_ASSIGNMENT_: Retype only the lines that run from the top of the material below to the line bearing "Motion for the", inclusive, and keep the pictures out.

_DATA BELOW_:
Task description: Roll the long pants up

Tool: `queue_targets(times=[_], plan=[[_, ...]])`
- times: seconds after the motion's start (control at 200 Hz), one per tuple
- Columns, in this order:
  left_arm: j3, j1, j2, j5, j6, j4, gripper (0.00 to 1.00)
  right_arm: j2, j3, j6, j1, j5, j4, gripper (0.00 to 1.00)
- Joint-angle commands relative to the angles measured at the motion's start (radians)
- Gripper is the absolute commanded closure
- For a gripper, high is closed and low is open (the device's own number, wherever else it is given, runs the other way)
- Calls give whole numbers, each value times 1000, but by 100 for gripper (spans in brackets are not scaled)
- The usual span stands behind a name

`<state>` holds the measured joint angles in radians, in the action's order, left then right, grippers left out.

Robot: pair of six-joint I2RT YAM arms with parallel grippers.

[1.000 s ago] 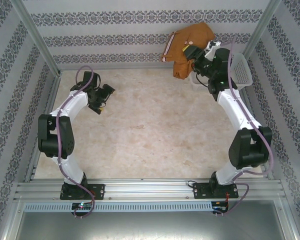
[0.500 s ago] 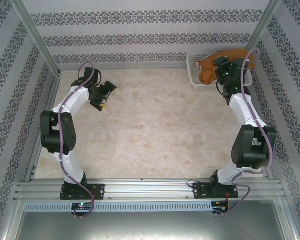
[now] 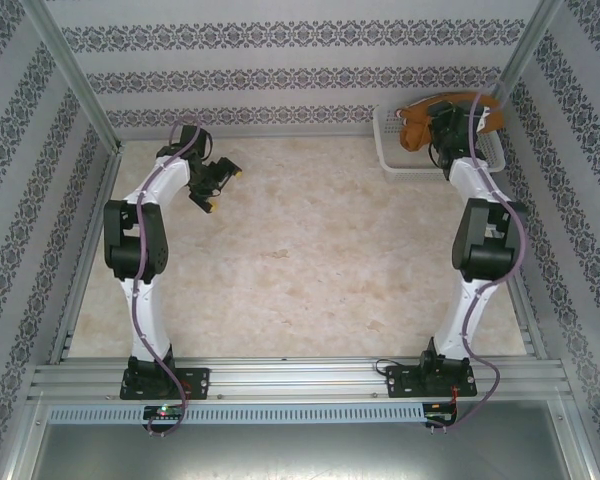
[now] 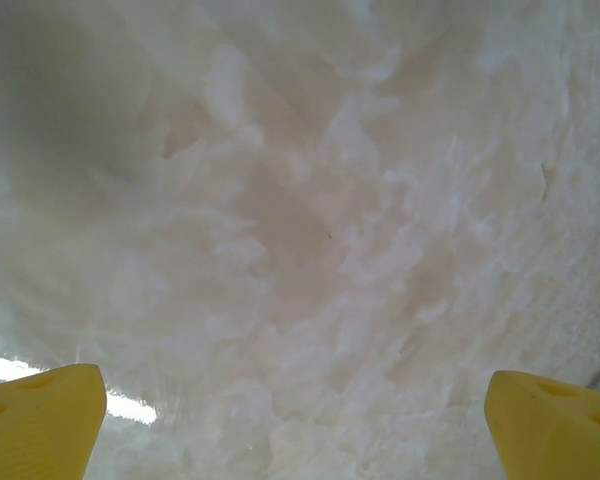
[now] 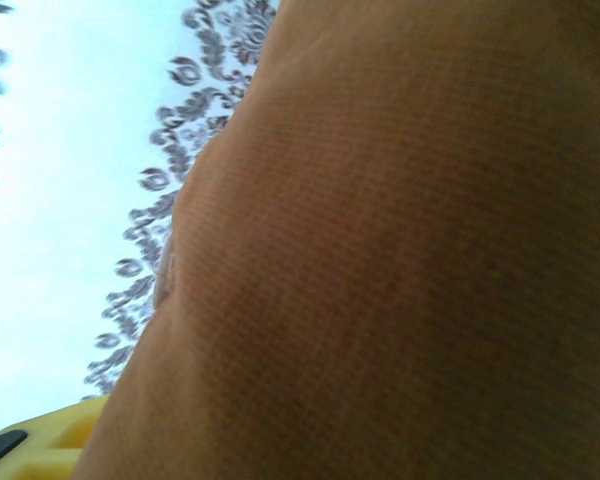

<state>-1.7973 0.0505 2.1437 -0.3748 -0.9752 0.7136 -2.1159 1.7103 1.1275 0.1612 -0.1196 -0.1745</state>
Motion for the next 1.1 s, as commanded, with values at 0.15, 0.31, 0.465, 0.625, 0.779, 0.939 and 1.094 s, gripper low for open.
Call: queue_targets(times=[0.15, 0.31, 0.465, 0.625, 0.779, 0.939, 1.094], plan=[[-124, -19, 89, -16, 44, 89, 4, -204, 212, 49, -23, 77, -139, 100], [-143, -30, 117, -24, 46, 89, 4, -322, 299, 113, -25, 98, -100, 100], [-137, -38, 127, -30, 49, 85, 4, -397, 408, 122, -28, 107, 19, 100], [-111, -47, 118, -40, 44, 68, 4, -376, 395, 118, -34, 120, 153, 100], [-55, -48, 94, -54, 31, 25, 4, -275, 244, 114, -40, 168, 160, 96], [8, -48, 62, -69, 20, -14, 4, -207, 150, 96, -45, 189, 209, 13], [48, -48, 32, -77, 15, -36, 4, -159, 142, 51, -48, 202, 290, 2]])
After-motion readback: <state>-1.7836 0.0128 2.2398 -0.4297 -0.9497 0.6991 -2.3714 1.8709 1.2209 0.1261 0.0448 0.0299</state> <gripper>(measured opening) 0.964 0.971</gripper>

_SOLUTION_:
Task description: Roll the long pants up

Tool: `queue_targets(times=[_], plan=[[_, ...]])`
- times: seconds after the motion's start (control at 200 Hz), one per tuple
- Columns, in this order:
  left_arm: j3, j1, j2, j5, j6, j4, gripper (0.00 to 1.00)
  right_arm: j2, j3, j6, j1, j5, j4, gripper (0.00 to 1.00)
- Joint-angle commands relative to the angles measured at the motion's start (radians)
- Gripper is the absolute commanded closure
- For a gripper, high is closed and low is open (the device's own number, wherever else it is given, runs the other way)
- Calls give whole numbers, each value times 1000, but by 100 for gripper (spans in brackets are not scaled)
- The usual span stands behind a name

`<state>` holds the measured joint angles in radians, in the action's order, left then right, grippers left out.

Robot: pair of six-joint I2RT YAM arms with parallel grippers.

[1.000 s ago] 
[0.500 s ago] 
[now] 
[now] 
[now] 

<state>-1.7973 0.0505 2.1437 -0.3748 -0.9752 0.7136 -2.1159 1.7103 1.1275 0.1612 -0.1196 -0.1745</state>
Motion for the next 1.1 s, as commanded, with values at 0.15, 0.31, 0.465, 0.625, 0.779, 0.939 and 1.094 s, gripper low for open.

At this point, the answer is complete.